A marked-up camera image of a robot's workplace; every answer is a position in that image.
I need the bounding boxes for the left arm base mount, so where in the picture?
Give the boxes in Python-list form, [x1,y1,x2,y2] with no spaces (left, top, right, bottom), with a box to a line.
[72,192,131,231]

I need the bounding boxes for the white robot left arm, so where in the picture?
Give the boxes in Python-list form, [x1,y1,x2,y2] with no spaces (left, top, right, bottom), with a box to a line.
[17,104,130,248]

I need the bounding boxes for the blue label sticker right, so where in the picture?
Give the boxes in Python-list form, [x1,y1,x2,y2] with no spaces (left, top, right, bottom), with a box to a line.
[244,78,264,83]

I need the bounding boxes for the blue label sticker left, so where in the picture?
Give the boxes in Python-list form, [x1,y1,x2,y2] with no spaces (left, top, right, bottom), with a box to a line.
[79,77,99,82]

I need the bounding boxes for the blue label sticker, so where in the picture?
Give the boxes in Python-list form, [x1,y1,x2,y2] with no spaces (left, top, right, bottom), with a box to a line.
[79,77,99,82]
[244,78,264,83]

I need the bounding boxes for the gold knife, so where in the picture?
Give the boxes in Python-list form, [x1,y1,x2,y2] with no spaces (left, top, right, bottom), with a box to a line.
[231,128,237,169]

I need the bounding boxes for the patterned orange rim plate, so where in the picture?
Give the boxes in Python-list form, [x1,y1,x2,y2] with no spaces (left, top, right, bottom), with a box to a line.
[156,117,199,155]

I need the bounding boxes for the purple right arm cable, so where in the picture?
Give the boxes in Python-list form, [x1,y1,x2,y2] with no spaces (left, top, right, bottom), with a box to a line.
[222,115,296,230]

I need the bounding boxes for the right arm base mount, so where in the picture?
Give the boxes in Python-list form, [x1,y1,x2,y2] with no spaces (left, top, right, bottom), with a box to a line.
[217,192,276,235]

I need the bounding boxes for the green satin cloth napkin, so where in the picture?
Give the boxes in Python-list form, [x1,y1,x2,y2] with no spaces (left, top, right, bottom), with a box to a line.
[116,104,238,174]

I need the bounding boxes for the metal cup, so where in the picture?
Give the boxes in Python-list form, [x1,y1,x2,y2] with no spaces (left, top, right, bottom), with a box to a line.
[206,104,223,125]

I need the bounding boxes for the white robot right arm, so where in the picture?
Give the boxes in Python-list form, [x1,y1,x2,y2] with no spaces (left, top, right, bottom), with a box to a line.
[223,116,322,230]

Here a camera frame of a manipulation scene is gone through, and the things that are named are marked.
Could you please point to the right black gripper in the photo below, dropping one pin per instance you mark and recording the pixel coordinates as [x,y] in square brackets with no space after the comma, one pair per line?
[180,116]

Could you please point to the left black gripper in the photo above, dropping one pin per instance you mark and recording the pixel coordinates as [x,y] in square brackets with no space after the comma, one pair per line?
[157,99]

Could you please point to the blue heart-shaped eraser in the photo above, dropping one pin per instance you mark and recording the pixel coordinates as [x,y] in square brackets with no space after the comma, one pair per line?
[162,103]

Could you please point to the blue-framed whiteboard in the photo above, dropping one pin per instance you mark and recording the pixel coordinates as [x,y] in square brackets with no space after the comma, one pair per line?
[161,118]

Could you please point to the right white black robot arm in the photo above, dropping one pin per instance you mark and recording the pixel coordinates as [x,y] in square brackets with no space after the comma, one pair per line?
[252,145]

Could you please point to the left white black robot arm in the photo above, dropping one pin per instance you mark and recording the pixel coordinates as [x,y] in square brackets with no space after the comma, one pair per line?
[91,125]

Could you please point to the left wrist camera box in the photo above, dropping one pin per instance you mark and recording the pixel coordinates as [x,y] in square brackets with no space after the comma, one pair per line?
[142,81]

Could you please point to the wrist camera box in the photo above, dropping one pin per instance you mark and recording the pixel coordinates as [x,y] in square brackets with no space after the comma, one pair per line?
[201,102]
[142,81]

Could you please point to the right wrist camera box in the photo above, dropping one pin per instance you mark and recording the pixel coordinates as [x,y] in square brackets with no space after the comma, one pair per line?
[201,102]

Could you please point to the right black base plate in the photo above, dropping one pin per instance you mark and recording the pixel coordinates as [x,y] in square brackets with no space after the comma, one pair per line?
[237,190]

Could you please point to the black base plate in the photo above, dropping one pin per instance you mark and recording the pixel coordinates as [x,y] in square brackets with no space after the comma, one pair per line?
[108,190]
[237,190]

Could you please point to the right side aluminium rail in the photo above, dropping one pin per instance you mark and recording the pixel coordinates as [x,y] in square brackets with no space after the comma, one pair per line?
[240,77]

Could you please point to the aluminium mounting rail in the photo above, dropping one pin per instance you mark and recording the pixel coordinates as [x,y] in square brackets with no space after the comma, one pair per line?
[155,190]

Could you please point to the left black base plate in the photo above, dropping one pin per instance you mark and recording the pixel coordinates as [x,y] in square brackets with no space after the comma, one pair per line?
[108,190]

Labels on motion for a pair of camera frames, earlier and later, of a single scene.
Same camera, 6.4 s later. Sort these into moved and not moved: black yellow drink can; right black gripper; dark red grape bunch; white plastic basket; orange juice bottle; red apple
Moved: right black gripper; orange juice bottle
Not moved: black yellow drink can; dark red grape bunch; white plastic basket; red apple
◆ ◆ ◆ ◆ ◆ ◆ ◆
• Exercise brief: Filter the entries above down to the lines that contain the word "need".

• Expected output:
I need the bounding boxes for the left arm base mount, so where in the picture?
I need the bounding boxes for the white robot left arm, so where in the picture?
I need the bounding boxes for the blue label sticker right, so where in the picture?
I need the bounding boxes for the blue label sticker left, so where in the picture?
I need the bounding boxes for the blue label sticker, so where in the picture?
I need the bounding boxes for the gold knife, so where in the picture?
I need the bounding boxes for the patterned orange rim plate, so where in the picture?
I need the bounding boxes for the purple right arm cable, so where in the picture?
I need the bounding boxes for the right arm base mount, so where in the picture?
I need the bounding boxes for the green satin cloth napkin, so where in the picture?
I need the bounding boxes for the metal cup, so where in the picture?
I need the bounding boxes for the white robot right arm, so where in the picture?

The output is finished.